Rumah Ideal Harus Sesuai dengan Kondisi Lokal

KOMPAS.com - Kompetisi tidak hanya memberikan pujian bagi pemenangnya. Di ranah arsitektur, kompetisi bisa juga memberikan kesejahteraan bagi kaum marjinal.

Sebuah kompetisi yang disponsori oleh Lembaga Swadaya Masyarakat (LSM) Building Trust International, Habitat for Humanity, dan Karuna Cambodia menyediakan ruang bagi desain rumah-rumah murah di Phnom Penh, ibukota Kamboja. 

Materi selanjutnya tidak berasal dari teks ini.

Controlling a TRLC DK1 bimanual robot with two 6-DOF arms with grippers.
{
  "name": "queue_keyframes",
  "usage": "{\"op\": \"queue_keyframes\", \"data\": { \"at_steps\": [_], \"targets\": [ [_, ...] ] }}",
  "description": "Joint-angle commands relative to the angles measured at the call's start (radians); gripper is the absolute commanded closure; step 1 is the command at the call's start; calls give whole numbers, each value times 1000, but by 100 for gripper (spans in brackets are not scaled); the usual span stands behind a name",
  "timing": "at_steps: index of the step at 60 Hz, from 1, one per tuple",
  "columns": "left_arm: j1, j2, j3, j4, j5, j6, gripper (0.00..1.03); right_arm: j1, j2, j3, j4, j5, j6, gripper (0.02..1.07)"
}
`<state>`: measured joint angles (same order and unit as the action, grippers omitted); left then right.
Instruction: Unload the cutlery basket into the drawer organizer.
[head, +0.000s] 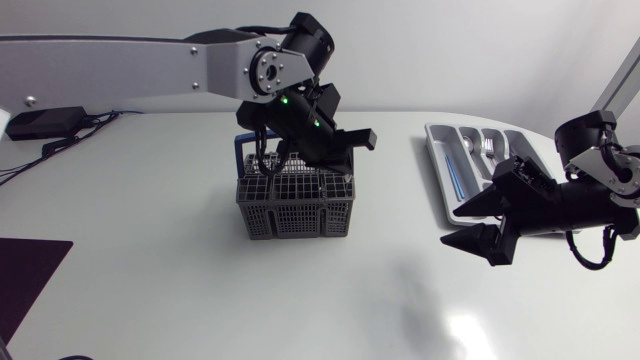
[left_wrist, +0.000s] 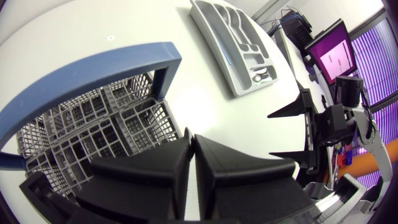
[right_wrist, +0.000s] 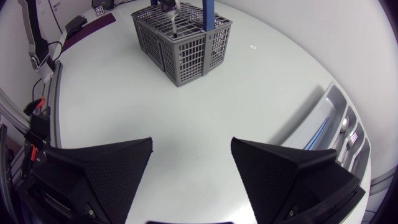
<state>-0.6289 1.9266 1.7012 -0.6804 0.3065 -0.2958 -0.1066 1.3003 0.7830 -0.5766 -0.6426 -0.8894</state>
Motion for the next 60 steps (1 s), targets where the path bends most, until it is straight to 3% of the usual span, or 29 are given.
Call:
{"op": "queue_keyframes", "data": {
  "at_steps": [1,32,60],
  "targets": [
    [14,-44,26,-15,5,-22,98,13,-16,-31,-9,0,21,16],
    [18,-209,-43,-24,9,-29,97,59,-116,-42,-14,3,52,16],
    [-86,-357,-206,-24,74,-39,97,203,-254,-36,-17,-8,119,16]
  ]
}}
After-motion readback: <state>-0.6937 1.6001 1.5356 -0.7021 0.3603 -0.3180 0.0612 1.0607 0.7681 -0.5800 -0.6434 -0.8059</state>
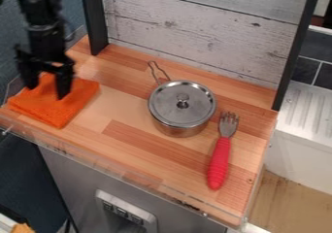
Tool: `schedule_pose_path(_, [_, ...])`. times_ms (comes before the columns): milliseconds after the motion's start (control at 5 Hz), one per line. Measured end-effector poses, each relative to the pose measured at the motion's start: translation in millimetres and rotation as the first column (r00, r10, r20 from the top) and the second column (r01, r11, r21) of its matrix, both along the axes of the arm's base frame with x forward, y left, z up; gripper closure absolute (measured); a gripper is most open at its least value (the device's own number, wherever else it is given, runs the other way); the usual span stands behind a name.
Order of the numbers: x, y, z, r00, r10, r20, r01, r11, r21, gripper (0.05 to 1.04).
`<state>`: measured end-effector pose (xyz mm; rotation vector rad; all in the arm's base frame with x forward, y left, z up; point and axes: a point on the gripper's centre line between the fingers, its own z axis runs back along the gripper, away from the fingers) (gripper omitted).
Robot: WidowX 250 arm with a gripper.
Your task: Move the orange towel to the bottom middle of the table
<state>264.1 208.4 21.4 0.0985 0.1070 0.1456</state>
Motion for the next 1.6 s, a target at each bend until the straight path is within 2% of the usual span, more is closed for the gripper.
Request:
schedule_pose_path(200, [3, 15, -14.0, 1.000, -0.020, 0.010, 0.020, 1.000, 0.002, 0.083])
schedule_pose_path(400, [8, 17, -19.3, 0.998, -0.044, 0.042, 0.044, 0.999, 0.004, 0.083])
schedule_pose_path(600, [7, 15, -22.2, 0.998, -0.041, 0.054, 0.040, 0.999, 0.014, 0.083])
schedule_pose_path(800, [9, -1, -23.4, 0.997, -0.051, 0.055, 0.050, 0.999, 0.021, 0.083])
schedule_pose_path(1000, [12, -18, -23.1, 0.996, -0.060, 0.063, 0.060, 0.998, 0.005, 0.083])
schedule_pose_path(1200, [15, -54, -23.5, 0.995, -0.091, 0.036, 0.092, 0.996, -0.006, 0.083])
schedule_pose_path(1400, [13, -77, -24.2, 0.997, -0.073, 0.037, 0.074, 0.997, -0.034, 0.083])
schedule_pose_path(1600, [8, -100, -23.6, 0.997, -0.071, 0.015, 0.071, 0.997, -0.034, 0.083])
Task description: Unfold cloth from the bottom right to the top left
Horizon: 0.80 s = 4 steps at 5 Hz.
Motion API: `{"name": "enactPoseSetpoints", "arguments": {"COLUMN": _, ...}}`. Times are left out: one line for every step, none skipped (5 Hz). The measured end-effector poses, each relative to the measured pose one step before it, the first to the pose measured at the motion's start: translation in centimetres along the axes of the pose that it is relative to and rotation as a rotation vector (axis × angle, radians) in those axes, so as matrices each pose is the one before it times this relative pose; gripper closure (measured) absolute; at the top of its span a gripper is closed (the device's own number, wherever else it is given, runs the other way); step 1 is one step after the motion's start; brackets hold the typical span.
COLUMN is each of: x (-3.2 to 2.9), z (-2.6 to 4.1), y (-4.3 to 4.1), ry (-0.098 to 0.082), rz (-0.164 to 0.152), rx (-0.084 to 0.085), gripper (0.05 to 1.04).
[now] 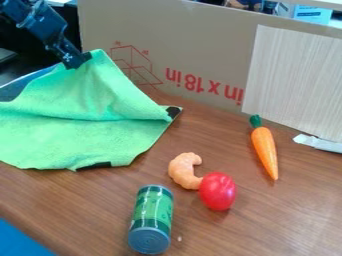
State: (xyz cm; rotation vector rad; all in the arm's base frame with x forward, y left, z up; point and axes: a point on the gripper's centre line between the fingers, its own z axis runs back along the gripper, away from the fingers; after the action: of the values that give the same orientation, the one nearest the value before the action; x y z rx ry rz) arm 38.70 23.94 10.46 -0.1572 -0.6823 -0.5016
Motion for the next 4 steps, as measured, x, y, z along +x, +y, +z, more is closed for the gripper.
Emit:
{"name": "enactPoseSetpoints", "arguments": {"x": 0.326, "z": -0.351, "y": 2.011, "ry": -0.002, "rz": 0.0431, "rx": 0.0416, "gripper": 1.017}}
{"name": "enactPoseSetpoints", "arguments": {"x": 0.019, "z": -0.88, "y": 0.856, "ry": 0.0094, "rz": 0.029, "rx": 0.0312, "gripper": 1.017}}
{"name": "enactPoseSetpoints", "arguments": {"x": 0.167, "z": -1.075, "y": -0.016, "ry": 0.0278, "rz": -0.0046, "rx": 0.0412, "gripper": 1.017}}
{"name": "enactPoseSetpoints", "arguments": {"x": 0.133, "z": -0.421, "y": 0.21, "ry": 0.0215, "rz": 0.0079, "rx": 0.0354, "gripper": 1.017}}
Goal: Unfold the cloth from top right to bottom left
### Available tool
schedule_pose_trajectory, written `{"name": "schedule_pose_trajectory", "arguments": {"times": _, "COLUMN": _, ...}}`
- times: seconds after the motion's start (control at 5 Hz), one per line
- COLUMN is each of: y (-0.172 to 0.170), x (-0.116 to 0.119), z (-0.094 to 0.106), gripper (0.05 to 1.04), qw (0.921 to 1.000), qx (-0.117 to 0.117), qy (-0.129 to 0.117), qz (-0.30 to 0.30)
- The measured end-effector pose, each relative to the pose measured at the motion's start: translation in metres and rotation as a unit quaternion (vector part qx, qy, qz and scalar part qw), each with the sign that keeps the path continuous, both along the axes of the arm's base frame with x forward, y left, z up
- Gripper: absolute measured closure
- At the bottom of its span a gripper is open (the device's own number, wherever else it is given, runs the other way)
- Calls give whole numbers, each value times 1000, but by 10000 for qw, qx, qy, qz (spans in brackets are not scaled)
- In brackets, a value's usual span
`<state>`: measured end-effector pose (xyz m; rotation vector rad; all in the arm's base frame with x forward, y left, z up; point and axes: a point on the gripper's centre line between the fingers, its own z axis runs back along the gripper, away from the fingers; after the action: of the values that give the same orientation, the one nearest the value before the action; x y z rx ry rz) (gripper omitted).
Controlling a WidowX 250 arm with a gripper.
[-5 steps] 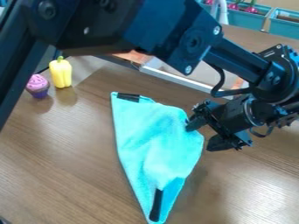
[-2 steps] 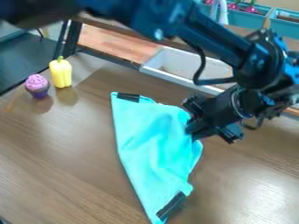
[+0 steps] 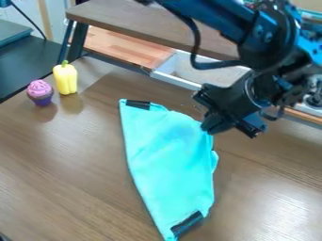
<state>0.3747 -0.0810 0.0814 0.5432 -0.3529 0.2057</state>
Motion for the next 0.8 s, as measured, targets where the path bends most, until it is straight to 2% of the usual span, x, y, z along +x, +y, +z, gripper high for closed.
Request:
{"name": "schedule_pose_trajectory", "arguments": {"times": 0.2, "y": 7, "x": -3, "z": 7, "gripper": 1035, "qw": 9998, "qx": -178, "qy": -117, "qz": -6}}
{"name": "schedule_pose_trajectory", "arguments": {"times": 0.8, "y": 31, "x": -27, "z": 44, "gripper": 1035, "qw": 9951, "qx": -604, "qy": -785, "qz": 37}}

Desain-desain pemenang ternyata bisa memberikan jawaban bagi kebutuhan rumah murah tahan bencana di negeri itu.
Lebih dari 600 tim telah mengirimkan karyanya pada 2013 lalu. Namun, hanya tiga dari antara para pengirim karya yang akhirnya terpilih dan bisa membangun rumahnya dengan biaya sebesar masing-masing 2.000 dollar AS atau setara Rp 22,9 juta. Meski terbilang cukup minim, biaya tersebur rupanya bisa digunakan untuk membangun rumah sederhana yang sesuai dengan kondisi lokasi.
Rumah pertama bernama Courtyard House. Menurut perancang sekaligus pembangunannya, Jess Lumley dan Alexander Koller, empati dan pengertian lingkungan menjadi bekal mereka dalam mendesain rumah. Setelah bertahun-tahun bekerja di Kamboja, tim yang berasal dari Inggris tersebut akhirnya mengerti bahwa kesederhanaan jauh lebih penting. Mereka menggunakan material-material tradisional, seperti dinding dari batu bata, tiang kayu, tikar daun palem, dan penutup jendela dari bambu.
"Kami ingin membuat rumah yang akrab dengan keluarga yang akan pindah ke tempat ini. Sebuah rumah yang nyaman dan tidak terasa asing dengan sekelilingnya," ujar Lumley.
Rumah ini dibangun dengan bentuk menyerupai panggung. Karena itu, di lantai dasar terdapat ruang yang teduh untuk menaruh motor atau tempat tidur hammock.
Selain menyerupai panggung, rumah juga dibagi menurut fungsinya. Misalnya, ada bagian khusus untuk memasak, bagian khusus untuk mencuci. Jembatan digunakan untuk menghubungkan bagian-bagian tersebut. Jembatan selebar lima hingga 12 meter ini juga berfungsi sebagai area ventilasi.
Ada pula rumah yang dibangun oleh tim desainer asal Australia, Visionary Design Development Pty. Ltd. Tim tersebut membangun rumah bernama Wet + Dry House. Tim yang terdiri dari Muhammad Kamil, Nick Shearman, Ralph Green dan Mary Ann Jackson juga menyiapkan rumah yang mampu bertahan menghadapi banjir. 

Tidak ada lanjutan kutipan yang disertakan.